Report back each line of the data that contains the word "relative".

--- Recorded data ---

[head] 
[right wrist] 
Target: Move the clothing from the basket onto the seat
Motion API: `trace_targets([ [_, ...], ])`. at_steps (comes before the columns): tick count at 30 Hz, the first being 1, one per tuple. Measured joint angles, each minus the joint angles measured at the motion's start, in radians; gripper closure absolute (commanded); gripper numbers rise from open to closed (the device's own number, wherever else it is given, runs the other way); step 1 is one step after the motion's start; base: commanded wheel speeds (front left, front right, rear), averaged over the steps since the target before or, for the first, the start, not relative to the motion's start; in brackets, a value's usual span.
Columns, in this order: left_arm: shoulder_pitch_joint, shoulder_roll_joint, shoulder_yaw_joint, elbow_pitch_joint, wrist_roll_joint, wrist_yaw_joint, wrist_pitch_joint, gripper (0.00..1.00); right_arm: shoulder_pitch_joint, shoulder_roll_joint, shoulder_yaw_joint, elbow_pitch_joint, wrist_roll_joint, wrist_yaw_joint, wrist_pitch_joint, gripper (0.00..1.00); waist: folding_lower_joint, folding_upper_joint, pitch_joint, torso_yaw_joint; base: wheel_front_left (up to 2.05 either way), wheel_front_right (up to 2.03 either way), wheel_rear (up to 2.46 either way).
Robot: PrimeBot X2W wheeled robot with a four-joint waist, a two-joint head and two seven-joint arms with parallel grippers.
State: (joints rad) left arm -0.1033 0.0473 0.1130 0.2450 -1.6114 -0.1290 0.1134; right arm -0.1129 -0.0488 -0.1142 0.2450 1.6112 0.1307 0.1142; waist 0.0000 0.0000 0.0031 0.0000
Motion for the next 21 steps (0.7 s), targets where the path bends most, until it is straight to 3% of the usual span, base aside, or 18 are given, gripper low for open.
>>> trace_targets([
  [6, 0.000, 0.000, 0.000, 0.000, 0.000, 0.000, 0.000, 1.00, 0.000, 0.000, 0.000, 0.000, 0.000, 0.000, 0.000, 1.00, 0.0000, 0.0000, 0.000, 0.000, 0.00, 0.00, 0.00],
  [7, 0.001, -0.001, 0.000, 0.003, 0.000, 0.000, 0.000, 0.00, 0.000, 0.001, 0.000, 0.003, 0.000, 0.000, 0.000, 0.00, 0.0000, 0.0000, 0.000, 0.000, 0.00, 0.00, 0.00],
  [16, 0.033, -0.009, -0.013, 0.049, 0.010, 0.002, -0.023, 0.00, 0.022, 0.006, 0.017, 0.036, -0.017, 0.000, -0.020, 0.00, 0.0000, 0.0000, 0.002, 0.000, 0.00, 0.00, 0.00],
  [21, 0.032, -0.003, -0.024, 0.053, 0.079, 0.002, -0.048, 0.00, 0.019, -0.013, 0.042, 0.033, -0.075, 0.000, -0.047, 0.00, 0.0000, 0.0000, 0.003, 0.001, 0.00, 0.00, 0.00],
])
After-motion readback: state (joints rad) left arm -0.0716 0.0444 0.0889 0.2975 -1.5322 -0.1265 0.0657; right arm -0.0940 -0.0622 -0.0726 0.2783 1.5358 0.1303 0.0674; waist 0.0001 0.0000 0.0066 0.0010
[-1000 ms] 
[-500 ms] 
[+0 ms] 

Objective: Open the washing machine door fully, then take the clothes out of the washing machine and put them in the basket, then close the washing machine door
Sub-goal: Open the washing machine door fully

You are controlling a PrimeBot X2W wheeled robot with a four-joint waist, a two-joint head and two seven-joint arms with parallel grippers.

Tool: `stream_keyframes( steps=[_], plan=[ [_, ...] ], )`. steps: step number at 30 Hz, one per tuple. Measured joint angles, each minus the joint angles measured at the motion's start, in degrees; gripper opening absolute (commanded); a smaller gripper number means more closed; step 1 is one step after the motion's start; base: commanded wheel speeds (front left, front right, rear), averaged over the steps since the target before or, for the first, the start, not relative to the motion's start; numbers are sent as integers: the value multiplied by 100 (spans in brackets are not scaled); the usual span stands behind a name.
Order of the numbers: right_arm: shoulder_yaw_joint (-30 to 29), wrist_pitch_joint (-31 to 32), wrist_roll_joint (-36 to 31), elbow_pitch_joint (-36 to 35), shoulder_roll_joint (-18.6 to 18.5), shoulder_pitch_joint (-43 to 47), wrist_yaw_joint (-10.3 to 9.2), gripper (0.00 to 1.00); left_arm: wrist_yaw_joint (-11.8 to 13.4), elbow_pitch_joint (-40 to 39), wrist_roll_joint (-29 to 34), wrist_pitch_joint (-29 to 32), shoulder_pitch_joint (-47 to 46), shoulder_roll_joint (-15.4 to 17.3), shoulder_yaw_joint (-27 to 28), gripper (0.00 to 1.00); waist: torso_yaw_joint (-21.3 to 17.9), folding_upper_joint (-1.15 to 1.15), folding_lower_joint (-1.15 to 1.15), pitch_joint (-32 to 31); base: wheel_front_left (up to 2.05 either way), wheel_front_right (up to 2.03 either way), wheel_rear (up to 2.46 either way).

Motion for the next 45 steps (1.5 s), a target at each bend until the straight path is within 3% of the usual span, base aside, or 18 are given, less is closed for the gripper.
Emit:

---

Answer for the task:
Motion API: `trace_targets([ [_, ...], ])`. at_steps (comes before the columns): tick count at 30 Hz, the first being 1, one per tuple. Measured joint angles, each minus the joint angles measured at the motion's start, in radians; gripper closure absolute (commanded); gripper numbers rise from open to closed (the device's own number, wherever else it is given, runs the other way); step 1 is one step after the motion's start; base: commanded wheel speeds (front left, front right, rear), averaged over the steps since the target before or, for the first, the start, not relative to the motion's start; in brackets, a value's usual span.
Tool: `stream_keyframes( steps=[_], plan=[ [_, ...] ], )`. steps: step number at 30 Hz, one per tuple. Measured joint angles, each minus the joint angles measured at the motion's start, in degrees; gripper opening absolute (commanded); a smaller gripper number means more closed; step 1 is one step after the motion's start; base: commanded wheel speeds (front left, front right, rear), averaged over the steps since the target before or, for the first, the start, not relative to the motion's start; numbers are sent as integers: the value multiplied by 100 (spans in brackets are not scaled); the usual span stands behind a name.

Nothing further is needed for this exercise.